La alacena quedó vacía luego de un mes. Mamá llevaba dos
semanas recluida en ese maldito cuarto con veinte gatos. Intenté hacerla entrar
en razón. Le decía madre, ya no hay dinero para comprar pollo. Mamá, se terminó
el atún y las sardinas. Si no hacemos algo nos vamos a morir de hambre. Ella
asomaba un ojo por el rabillo de la puerta, ventilando un aroma a sudor y a
excremento y volvía a encerrarse.
Resolví vender algunos muebles y aparatos que dejaron de ser
útiles, como la cama de su habitación, su tocador y una computadora de
escritorio. Con el dinero compré hígados de pollo, arena, rascadores. Jamón y
huevos para nosotras.
Puse los hígados en una charola, decidida a entrar al cuarto. Me amarré un pañuelo en la nariz para
soportar la peste. Ella estaba debajo de la cama. El suelo cubierto con hojas
arrancadas de los libros de cuentos. Pedazos de porcelana amontonados en una esquina
que ya no decían Roma, Italia ni Berlín. Arañazos desfiguraron el rostro
ausente de mi padre.
Los gatos fueron a mis pies, arrastrando los maullidos
graves y continuos, como si suplicaran una caridad. Aventé los hígados al piso.
Se amontonaron para alcanzar un pedazo y mamá salió, apoyándose en las rodillas
y manos. No tenía ropa. Una capa de pelusa negra, naranja y gris le cubría los
brazos y la espalda arqueada, dejándole ver los huesos de la columna.
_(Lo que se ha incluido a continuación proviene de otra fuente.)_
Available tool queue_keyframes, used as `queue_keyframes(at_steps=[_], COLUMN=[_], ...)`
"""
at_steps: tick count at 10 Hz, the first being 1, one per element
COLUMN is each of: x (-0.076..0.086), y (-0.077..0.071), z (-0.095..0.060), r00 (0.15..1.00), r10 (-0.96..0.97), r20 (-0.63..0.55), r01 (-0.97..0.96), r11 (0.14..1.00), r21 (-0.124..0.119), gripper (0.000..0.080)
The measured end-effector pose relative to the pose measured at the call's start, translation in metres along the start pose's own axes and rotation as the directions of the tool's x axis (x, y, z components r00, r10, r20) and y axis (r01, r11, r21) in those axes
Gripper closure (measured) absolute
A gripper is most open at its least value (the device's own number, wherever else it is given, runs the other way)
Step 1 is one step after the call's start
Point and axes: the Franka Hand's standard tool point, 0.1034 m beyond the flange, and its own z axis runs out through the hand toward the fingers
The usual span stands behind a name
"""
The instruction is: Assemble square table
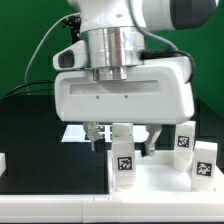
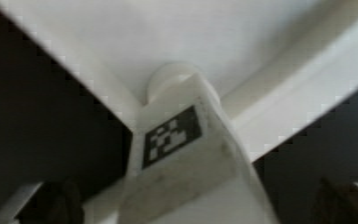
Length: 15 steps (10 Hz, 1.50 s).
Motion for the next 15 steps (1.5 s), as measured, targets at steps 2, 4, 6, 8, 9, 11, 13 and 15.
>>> queue_keyframes(at_steps=[2, 4, 6, 8, 9, 11, 13, 15], x=[-0.0015, -0.0014, -0.0012, -0.0045, -0.0070, -0.0086, -0.0071, -0.0085], y=[-0.0029, -0.0025, 0.0006, 0.0013, 0.0012, -0.0011, 0.0029, 0.0016], z=[0.0018, 0.0020, 0.0025, 0.0027, 0.0029, 0.0028, 0.0030, 0.0041], r00=[0.986, 0.993, 0.997, 0.888, 0.785, 0.469, 0.264, 0.264], r10=[-0.166, -0.119, 0.083, 0.458, 0.618, 0.883, 0.964, 0.964], r20=[0.007, 0.007, 0.006, -0.023, -0.031, 0.006, 0.041, 0.039], r01=[0.166, 0.119, -0.083, -0.459, -0.619, -0.883, -0.964, -0.965], r11=[0.986, 0.993, 0.997, 0.888, 0.785, 0.469, 0.264, 0.264], r21=[0.005, 0.003, -0.004, -0.025, -0.020, -0.004, 0.002, -0.001], gripper=[0.0151, 0.0288, 0.0470, 0.0511, 0.0511, 0.0511, 0.0511, 0.0511])
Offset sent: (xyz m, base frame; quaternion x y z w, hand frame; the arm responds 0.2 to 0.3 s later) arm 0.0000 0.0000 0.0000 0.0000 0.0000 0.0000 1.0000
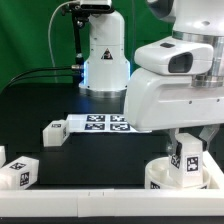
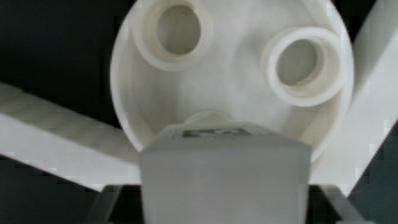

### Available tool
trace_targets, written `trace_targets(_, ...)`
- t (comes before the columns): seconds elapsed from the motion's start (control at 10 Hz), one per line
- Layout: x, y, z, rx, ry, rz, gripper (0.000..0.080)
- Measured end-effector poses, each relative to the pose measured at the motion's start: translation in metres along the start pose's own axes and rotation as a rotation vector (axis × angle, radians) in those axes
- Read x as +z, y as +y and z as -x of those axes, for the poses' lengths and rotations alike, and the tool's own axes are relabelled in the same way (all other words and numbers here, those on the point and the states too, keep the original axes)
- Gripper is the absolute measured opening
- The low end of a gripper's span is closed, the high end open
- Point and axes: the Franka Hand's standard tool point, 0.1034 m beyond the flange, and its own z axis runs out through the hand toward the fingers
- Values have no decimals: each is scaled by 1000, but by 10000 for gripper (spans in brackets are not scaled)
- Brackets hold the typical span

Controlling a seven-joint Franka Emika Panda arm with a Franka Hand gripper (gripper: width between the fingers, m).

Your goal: Assemble stool

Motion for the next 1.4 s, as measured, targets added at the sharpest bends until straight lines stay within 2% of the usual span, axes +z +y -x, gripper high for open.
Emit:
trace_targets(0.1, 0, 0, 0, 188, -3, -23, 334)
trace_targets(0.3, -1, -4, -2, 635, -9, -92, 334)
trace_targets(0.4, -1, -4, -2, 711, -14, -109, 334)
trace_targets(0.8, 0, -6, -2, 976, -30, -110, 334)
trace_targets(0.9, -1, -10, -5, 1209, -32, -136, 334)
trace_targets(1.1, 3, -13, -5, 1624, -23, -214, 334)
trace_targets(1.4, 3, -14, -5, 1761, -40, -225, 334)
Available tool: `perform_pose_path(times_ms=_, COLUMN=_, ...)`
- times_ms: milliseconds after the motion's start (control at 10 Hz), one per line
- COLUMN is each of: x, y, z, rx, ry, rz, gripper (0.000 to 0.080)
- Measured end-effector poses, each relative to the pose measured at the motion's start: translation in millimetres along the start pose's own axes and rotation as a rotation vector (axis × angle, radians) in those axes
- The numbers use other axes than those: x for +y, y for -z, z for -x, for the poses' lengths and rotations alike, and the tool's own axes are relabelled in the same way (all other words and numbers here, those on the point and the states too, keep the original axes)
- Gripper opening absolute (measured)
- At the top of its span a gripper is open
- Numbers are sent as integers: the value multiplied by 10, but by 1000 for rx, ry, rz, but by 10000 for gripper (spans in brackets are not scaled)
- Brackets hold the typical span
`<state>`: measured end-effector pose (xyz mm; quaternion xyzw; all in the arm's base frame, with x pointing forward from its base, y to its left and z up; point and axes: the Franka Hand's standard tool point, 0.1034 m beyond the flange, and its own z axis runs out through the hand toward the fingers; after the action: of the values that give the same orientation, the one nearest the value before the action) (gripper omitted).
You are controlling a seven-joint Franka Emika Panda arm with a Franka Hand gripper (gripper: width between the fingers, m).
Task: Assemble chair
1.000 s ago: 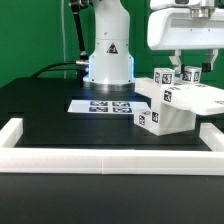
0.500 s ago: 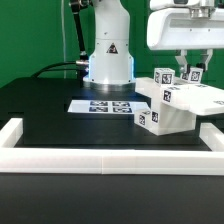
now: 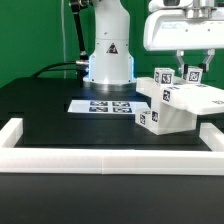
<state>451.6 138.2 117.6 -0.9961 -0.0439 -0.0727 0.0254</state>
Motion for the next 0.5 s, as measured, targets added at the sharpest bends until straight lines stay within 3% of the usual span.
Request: perform_pose_path(times_ms=500, x=-7, y=-2, z=4, rx=-2, ry=-372, rz=-5, gripper=284)
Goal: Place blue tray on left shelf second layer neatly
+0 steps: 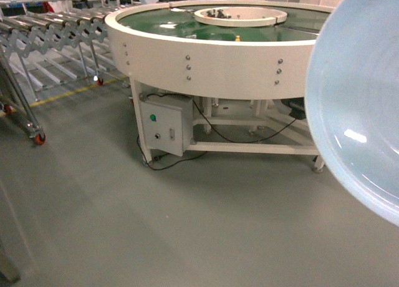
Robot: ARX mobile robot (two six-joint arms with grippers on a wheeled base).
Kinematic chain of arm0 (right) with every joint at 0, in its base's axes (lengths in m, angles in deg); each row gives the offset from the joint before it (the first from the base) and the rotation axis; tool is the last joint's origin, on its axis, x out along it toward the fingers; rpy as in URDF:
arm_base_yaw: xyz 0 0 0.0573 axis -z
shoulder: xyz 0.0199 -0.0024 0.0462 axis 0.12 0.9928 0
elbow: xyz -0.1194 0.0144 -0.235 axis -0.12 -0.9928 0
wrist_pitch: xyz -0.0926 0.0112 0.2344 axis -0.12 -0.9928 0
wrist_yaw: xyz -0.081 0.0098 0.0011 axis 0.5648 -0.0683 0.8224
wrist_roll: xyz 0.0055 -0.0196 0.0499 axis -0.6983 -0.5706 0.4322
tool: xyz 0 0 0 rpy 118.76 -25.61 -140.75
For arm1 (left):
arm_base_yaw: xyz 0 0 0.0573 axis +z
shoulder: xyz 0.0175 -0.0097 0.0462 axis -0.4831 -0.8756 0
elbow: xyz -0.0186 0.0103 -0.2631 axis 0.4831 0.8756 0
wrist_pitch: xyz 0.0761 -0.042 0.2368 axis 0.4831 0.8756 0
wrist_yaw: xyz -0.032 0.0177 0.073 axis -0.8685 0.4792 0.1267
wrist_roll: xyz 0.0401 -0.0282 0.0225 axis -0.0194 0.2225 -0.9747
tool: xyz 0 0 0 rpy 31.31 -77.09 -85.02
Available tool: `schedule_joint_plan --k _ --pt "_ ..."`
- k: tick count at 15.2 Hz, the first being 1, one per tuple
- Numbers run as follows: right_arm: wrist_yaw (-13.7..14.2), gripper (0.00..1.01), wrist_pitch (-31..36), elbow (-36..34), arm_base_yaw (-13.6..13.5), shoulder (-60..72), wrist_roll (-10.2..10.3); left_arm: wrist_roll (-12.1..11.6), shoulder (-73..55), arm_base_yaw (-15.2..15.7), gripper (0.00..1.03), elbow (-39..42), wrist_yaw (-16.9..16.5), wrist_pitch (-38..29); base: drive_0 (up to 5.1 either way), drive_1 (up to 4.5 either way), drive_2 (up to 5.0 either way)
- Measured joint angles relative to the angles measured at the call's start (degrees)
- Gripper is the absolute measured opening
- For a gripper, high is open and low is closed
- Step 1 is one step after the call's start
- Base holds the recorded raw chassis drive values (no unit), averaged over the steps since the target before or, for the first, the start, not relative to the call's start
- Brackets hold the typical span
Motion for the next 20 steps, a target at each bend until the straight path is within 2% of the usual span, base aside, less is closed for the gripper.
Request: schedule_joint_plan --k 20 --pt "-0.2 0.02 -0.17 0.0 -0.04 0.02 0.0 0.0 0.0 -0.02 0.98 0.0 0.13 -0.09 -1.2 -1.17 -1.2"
Estaba llena de excremento y apenas pude distinguir en su
cara algo de humanidad. Tomó uno de los hígados y lo dejó en su boca un rato,
saboreándolo mientras los ojos se le ponían en blanco. Azoté la puerta al salir,
como si un tigre me persiguiera y estuviera a punto de alcanzarme. A mis
espaldas escuché el ruido del seguro.
***
Tiene tres semanas que no me deja entrar y sólo abre para recibir las bolsas con cascajo. Hoy va a salir. Lo sé porque desde la mañana oigo que avanza unos pasos y regresa. Los gatos maúllan a coro, como si ella los hubiese adiestrado para eso, como si obedecieran a sus deseos.
Estoy al final de las escaleras, viendo cómo se abre la
puerta y salen más gatos de los que entraron. Bajan corriendo y, como yo,
esperan. Ella es la última en salir. Parece que se ha acostumbrado a tener esa
posición cuadrúpeda y la espalda en arco. Sus uñas largas hacen ruido sobre el
azulejo. El cabello castaño se extiende por todo su cuerpo. Es suyo el pelaje
que ahora le da el aspecto de una fiera. Da pasos lentos, poniendo una mano y
luego una rodilla.
Pasa junto a mí y nunca antes me sentí tan alta. Me doy
cuenta que debajo de su melena sólo hay huesos y piel. Me mira, pero ya no la
reconozco. Somos dos desconocidas, dos especies diferentes que dicen adiós.
Cruza la puerta acompañada de los animales que la siguen con
los rabos en alto. Enfrente el sol está por ocultarse. El pelaje de mi mamá
brilla, tan libre y salvaje. Suave, como el deslizar tibio de mis lágrimas.